Welcome to the Facial Recognition Systems WikiEdit

An overview of facial recognition systems and the benefits and risks of this popular authentication tool.


Facial recognition software has seen major improvements since it first emerged in the tech industry 57 years ago (DuVal, n.d.) and today, it holds huge amounts of potential in an even wider number of different environments. In this day and age, facial recognition systems are being finely tuned to enhance our abilities to identify others for criminal investigations, to enable people to securely order various products using only their faces, and even to gain access to locations or tech devices for security purposes. The market for this kind of recognition system is growing every day with each new advancement. However, as tempting as this highly convenient method of identification is, it is important to consider all the facets of this technology. Before government, tech companies and consumers embrace these facial recognition systems, they should consider not only the positive aspects of it, including convenience and security, but the negative ones as well, including the sluggish legal system, the ethical and security requirements regarding safekeeping of those databases, and the privacy-related concerns that come with many layers of systems working to identify consumers.

Background Edit

The goal of building a database of facial features for identification has been a work in progress since the 1960’s (DuVal, n.d.). It really got it’s kickstart when the Department of Defense Counterdrug Technology Development Program Office sponsored the Face Recognition Technology (FERET) program in 1993. According to the National Institute of Standards and Technology (NIST) (Face Recognition Technology, 2011):

The FERET program consisted of three phases, each one year in length. The goals of the first phase were to establish the viability of automatic face recognition algorithms and to establish a performance baseline against which to measure future progress. The goals of phases 2 and 3 were to further develop face recognition technology.

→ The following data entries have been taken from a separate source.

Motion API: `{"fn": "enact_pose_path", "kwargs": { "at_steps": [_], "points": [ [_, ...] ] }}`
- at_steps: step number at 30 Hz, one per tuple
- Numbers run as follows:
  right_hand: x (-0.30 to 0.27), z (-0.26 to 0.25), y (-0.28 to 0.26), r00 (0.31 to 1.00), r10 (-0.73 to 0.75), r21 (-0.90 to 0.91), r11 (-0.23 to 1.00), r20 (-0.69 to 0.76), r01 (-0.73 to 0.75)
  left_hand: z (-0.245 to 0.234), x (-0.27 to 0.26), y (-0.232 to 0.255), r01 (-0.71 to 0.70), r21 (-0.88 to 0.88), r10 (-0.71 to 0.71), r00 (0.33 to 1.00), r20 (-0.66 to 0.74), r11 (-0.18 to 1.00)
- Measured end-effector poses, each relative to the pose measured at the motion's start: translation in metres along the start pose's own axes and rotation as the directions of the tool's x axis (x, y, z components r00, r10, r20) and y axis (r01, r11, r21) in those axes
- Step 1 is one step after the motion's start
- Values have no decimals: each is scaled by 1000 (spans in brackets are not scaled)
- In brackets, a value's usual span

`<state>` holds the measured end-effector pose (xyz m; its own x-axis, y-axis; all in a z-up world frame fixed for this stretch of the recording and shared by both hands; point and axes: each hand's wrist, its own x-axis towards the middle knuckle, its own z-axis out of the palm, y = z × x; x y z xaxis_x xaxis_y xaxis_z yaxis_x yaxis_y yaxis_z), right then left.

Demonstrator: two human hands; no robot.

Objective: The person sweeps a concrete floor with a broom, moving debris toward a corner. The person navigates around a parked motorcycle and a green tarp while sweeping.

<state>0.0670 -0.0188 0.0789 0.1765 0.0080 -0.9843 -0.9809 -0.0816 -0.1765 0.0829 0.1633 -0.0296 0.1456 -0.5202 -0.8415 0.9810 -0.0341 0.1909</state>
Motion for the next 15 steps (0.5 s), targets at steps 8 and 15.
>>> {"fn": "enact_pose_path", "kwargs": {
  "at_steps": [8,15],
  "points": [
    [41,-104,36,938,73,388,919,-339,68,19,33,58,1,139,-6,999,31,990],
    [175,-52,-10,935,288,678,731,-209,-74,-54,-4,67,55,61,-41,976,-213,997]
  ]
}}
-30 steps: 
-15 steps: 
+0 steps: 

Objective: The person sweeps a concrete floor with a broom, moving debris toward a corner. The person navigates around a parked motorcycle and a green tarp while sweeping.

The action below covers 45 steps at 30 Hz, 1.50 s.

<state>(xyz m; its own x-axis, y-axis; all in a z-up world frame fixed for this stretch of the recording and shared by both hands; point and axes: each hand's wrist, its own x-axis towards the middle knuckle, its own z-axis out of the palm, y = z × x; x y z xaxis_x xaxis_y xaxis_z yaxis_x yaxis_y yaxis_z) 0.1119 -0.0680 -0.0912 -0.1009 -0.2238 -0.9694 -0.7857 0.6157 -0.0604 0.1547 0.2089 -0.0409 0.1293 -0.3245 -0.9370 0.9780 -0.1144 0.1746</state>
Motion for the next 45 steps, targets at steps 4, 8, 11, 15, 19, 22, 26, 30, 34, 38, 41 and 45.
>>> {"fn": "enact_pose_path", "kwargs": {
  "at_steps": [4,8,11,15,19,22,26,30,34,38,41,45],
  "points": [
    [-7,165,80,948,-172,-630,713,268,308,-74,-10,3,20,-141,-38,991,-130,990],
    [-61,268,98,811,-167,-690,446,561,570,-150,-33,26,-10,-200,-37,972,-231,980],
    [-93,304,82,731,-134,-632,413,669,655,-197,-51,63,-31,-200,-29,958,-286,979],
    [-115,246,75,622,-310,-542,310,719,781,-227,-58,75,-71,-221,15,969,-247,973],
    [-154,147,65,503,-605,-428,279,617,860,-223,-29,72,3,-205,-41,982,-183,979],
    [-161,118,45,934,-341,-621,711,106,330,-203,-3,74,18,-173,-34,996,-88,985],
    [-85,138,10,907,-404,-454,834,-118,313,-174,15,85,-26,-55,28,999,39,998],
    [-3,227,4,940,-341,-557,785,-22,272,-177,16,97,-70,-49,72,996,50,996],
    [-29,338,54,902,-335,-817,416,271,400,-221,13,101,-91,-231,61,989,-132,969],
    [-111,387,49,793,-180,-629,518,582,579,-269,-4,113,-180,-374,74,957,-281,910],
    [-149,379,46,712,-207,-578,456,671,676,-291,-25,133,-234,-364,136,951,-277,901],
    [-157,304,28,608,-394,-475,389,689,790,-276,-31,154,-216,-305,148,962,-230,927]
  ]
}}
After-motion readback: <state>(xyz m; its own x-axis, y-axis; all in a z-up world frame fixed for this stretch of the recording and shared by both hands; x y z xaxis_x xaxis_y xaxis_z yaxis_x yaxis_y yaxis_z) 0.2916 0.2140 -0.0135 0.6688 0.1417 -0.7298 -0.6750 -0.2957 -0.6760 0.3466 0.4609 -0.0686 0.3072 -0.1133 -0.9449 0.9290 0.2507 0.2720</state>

When the FERET program finished up in 1997, facial recognition software was only in use in universities and research labs. Building on the FERET conclusions, the NIST executed the Face Recognition Vendor Test (FRVT) in 2000 to evaluate the viability and capabilities of the emerging commercial facial recognition software. According to the NIST (Face Recognition Vendor Test, 2010):

FRVT 2000 consisted of two components: the Recognition Performance Test and the Product Usability Test. The Recognition Performance Test was a technology evaluation. The goal of the Recognition Performance Test was to compare competing techniques for performing facial recognition. All systems were tested on a standardized database. The standard database ensured all systems were evaluated using the same images, which allowed for comparison of the core face recognition technology. The product usability test examined system properties for performing access control.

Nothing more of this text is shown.